[Records from a collection]
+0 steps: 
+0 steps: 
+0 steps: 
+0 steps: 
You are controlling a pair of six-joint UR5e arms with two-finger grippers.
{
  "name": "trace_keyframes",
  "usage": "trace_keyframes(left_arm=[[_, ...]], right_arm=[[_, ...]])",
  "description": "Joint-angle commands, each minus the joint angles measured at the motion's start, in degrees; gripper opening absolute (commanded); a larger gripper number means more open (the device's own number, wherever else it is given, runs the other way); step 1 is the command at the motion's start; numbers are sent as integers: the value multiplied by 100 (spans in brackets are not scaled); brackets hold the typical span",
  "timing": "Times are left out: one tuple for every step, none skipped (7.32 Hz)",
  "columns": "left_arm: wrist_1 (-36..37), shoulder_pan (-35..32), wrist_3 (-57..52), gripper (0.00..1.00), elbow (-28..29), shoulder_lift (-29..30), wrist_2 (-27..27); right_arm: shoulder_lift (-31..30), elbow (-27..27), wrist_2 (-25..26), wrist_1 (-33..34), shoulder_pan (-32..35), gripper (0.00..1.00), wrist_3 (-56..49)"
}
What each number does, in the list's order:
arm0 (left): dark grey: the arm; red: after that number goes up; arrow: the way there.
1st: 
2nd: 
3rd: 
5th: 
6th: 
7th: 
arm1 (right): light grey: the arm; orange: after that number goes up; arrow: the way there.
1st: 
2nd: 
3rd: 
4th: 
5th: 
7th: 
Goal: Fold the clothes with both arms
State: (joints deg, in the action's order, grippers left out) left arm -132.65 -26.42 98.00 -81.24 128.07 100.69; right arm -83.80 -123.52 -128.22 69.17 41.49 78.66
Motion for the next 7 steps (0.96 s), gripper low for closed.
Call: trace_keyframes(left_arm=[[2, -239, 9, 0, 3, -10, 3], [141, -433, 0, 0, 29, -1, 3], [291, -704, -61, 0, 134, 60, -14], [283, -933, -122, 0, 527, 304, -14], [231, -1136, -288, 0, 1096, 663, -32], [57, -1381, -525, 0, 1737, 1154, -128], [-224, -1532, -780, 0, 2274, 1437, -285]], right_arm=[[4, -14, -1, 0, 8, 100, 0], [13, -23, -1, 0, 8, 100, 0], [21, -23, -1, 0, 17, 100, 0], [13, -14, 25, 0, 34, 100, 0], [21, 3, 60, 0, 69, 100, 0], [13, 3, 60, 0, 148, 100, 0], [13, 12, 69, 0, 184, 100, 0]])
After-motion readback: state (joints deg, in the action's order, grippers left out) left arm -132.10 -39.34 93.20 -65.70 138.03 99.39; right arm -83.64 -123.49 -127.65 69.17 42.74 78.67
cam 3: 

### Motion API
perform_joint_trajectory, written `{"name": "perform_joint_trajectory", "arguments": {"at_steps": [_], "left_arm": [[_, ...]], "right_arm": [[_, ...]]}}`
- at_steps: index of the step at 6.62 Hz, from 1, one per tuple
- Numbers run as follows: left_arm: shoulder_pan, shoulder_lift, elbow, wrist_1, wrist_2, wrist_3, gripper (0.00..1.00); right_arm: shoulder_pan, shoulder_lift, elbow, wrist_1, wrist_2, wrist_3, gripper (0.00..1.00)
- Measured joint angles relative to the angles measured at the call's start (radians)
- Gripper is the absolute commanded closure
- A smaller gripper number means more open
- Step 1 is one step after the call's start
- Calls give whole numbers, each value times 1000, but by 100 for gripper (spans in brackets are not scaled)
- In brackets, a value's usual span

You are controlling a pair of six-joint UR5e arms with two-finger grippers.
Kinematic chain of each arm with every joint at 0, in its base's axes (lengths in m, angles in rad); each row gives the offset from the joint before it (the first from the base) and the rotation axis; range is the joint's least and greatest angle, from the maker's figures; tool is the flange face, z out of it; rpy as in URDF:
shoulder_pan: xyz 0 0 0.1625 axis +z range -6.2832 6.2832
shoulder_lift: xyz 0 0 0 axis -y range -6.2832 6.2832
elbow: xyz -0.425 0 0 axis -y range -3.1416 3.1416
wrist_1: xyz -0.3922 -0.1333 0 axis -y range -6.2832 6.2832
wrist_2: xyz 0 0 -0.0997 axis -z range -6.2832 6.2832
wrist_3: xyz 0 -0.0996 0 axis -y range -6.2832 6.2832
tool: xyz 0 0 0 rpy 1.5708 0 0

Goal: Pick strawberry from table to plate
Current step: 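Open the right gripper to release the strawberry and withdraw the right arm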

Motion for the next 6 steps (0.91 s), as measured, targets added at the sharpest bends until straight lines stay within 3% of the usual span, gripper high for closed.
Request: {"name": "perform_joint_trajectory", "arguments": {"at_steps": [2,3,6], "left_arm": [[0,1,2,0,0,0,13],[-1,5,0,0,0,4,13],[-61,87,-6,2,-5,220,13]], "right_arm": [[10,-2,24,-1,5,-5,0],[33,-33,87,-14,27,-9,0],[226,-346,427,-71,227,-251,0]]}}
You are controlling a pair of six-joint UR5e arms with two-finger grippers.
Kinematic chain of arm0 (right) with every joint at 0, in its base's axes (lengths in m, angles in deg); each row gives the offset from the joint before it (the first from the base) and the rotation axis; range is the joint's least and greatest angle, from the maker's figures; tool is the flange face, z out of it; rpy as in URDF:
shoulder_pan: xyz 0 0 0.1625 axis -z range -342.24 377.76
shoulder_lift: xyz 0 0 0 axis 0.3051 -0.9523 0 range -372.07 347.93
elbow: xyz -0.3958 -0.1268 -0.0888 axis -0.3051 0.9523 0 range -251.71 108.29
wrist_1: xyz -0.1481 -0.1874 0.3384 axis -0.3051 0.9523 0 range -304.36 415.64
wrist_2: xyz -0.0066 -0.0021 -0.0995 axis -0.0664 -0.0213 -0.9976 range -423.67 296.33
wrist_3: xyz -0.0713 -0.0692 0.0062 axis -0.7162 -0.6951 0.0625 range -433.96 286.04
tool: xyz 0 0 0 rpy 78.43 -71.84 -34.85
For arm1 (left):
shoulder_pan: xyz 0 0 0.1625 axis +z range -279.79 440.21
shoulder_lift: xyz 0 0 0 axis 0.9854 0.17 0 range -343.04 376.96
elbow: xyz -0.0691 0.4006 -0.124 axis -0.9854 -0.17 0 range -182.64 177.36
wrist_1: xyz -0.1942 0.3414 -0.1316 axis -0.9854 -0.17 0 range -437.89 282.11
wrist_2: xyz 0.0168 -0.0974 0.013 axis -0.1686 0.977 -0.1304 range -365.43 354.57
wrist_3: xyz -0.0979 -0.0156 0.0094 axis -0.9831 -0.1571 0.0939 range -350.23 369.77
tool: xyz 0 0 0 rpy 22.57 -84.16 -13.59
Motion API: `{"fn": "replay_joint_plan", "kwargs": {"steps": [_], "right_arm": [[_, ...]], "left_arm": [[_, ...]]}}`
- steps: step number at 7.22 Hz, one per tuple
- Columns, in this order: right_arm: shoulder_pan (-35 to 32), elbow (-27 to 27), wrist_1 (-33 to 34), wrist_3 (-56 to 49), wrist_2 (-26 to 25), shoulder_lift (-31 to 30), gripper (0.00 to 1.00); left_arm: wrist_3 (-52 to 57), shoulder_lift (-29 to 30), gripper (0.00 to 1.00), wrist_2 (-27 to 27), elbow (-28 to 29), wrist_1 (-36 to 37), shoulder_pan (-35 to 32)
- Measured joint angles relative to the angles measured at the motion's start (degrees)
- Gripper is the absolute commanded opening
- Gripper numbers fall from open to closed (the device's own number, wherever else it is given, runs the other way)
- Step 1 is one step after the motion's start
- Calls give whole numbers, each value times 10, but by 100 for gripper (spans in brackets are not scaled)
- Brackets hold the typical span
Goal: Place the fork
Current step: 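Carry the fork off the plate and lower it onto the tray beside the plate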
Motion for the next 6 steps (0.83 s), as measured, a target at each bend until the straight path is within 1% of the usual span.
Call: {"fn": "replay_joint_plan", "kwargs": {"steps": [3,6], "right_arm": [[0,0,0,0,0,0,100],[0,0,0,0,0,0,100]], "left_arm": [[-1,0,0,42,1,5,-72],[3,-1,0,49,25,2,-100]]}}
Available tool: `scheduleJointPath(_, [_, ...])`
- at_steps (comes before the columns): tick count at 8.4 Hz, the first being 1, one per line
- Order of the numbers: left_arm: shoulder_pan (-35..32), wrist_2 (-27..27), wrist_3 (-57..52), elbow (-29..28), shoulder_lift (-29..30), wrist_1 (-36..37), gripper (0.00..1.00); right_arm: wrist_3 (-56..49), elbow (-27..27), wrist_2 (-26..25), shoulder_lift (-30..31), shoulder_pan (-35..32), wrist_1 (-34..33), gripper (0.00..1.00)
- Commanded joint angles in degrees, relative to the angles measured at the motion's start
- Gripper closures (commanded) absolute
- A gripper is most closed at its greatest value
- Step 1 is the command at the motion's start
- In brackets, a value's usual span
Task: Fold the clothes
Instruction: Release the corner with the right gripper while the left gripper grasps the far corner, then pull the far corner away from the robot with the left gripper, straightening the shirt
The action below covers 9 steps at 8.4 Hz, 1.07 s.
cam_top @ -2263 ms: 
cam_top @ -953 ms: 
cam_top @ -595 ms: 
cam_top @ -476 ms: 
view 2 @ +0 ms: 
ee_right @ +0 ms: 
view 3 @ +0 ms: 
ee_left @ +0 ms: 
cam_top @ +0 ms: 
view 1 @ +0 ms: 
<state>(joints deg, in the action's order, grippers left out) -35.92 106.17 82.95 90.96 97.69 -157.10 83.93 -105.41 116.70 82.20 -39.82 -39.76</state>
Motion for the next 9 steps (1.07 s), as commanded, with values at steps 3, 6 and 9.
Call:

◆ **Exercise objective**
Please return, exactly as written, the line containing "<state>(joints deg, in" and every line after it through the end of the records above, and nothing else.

◆ **Written response**
<state>(joints deg, in the action's order, grippers left out) -35.92 106.17 82.95 90.96 97.69 -157.10 83.93 -105.41 116.70 82.20 -39.82 -39.76</state>
Motion for the next 9 steps (1.07 s), as commanded, with values at steps 3, 6 and 9.
Call:

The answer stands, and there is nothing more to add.